TASK STATEMENT:
Find the string "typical" in the records. Copy each line that has it.

----------

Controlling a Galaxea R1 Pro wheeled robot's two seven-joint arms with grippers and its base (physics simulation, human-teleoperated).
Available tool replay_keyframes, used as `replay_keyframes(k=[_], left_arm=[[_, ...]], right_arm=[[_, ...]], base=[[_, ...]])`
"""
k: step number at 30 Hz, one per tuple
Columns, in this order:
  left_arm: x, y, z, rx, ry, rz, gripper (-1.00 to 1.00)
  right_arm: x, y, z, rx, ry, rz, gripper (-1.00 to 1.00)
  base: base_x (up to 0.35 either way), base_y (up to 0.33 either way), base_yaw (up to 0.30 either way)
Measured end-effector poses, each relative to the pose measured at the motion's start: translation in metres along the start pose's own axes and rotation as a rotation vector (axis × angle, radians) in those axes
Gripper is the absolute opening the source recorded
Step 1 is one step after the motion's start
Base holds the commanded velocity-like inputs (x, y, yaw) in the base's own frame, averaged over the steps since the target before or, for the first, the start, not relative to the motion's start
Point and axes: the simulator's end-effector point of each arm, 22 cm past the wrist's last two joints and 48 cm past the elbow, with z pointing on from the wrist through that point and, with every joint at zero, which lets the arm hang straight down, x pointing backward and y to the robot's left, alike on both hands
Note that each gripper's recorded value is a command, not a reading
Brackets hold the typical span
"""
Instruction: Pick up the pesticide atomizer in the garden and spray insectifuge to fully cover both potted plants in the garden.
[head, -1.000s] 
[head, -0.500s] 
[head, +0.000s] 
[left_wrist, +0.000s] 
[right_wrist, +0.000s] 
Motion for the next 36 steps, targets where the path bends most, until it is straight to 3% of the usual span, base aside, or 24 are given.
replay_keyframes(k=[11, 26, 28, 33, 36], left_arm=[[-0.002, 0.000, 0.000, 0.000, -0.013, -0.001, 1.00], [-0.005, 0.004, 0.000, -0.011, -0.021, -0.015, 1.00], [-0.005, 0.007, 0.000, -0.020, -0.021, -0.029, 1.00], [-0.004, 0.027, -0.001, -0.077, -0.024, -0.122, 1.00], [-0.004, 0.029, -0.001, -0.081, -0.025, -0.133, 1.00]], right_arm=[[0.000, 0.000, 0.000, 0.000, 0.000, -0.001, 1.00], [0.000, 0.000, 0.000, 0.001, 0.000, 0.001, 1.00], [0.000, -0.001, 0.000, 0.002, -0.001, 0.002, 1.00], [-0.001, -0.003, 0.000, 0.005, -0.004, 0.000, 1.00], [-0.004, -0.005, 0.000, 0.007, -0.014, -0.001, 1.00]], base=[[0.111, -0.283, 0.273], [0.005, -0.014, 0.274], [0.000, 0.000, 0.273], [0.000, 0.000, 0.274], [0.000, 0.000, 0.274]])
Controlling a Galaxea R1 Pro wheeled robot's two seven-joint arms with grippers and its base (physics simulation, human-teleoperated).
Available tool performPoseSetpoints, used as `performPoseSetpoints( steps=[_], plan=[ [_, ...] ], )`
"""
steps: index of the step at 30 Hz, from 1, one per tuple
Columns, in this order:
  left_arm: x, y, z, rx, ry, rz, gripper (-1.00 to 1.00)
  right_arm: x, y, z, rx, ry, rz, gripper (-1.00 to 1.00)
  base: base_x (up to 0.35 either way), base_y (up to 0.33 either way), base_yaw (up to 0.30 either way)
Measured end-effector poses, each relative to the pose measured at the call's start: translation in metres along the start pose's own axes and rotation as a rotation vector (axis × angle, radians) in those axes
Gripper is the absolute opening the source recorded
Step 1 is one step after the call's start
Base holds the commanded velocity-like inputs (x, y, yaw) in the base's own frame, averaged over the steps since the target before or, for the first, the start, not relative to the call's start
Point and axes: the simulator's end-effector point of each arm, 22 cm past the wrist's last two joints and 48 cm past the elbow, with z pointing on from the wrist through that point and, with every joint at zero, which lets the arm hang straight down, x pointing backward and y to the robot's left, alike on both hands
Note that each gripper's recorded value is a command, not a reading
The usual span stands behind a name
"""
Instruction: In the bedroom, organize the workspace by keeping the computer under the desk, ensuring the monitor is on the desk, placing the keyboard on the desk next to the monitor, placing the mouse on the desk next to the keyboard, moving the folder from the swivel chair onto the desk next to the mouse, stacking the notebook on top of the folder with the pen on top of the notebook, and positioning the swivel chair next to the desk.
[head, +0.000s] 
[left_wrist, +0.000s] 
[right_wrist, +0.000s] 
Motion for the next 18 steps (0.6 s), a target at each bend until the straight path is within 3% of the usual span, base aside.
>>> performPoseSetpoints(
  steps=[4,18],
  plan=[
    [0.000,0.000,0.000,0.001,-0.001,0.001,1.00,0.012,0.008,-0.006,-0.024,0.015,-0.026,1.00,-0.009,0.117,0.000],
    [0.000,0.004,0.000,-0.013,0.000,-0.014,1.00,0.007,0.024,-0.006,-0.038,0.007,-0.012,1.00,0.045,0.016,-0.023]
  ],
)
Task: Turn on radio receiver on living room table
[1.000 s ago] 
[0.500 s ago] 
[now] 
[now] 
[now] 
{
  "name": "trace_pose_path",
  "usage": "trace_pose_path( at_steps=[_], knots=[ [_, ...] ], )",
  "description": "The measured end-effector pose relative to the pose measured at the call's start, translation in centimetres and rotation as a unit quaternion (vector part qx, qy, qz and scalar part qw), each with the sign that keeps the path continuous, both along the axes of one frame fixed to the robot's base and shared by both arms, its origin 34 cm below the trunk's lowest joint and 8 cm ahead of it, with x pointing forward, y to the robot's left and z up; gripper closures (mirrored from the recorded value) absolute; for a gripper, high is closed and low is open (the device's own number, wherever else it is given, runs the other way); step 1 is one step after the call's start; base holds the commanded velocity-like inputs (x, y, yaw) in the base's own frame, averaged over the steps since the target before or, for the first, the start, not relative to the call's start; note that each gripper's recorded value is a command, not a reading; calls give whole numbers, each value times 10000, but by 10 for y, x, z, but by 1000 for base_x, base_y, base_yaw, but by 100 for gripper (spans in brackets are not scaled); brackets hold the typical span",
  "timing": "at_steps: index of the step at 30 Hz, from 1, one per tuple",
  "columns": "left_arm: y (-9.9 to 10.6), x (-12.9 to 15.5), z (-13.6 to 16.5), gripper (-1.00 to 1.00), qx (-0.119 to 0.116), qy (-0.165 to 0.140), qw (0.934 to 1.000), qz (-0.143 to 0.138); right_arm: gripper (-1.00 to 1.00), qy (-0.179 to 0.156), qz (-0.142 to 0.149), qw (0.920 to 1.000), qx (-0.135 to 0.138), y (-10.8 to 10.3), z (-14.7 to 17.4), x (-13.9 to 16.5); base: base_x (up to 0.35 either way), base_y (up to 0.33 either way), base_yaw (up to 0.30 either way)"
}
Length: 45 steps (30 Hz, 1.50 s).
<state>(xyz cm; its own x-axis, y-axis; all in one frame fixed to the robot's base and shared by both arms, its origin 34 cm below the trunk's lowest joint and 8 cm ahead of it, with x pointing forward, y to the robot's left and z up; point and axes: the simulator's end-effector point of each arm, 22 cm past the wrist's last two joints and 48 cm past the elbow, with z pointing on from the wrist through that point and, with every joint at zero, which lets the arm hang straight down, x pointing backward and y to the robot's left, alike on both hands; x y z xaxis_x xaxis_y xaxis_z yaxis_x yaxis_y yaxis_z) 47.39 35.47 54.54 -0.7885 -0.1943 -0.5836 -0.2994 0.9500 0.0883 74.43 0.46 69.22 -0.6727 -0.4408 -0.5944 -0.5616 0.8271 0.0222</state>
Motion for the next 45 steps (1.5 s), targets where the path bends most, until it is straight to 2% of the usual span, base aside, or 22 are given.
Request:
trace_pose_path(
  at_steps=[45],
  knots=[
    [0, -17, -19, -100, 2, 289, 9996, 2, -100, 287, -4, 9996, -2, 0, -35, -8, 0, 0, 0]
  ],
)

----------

ANSWER SPACE:
Brackets hold the typical span
  "description": "The measured end-effector pose relative to the pose measured at the call's start, translation in centimetres and rotation as a unit quaternion (vector part qx, qy, qz and scalar part qw), each with the sign that keeps the path continuous, both along the axes of one frame fixed to the robot's base and shared by both arms, its origin 34 cm below the trunk's lowest joint and 8 cm ahead of it, with x pointing forward, y to the robot's left and z up; gripper closures (mirrored from the recorded value) absolute; for a gripper, high is closed and low is open (the device's own number, wherever else it is given, runs the other way); step 1 is one step after the call's start; base holds the commanded velocity-like inputs (x, y, yaw) in the base's own frame, averaged over the steps since the target before or, for the first, the start, not relative to the call's start; note that each gripper's recorded value is a command, not a reading; calls give whole numbers, each value times 10000, but by 10 for y, x, z, but by 1000 for base_x, base_y, base_yaw, but by 100 for gripper (spans in brackets are not scaled); brackets hold the typical span",

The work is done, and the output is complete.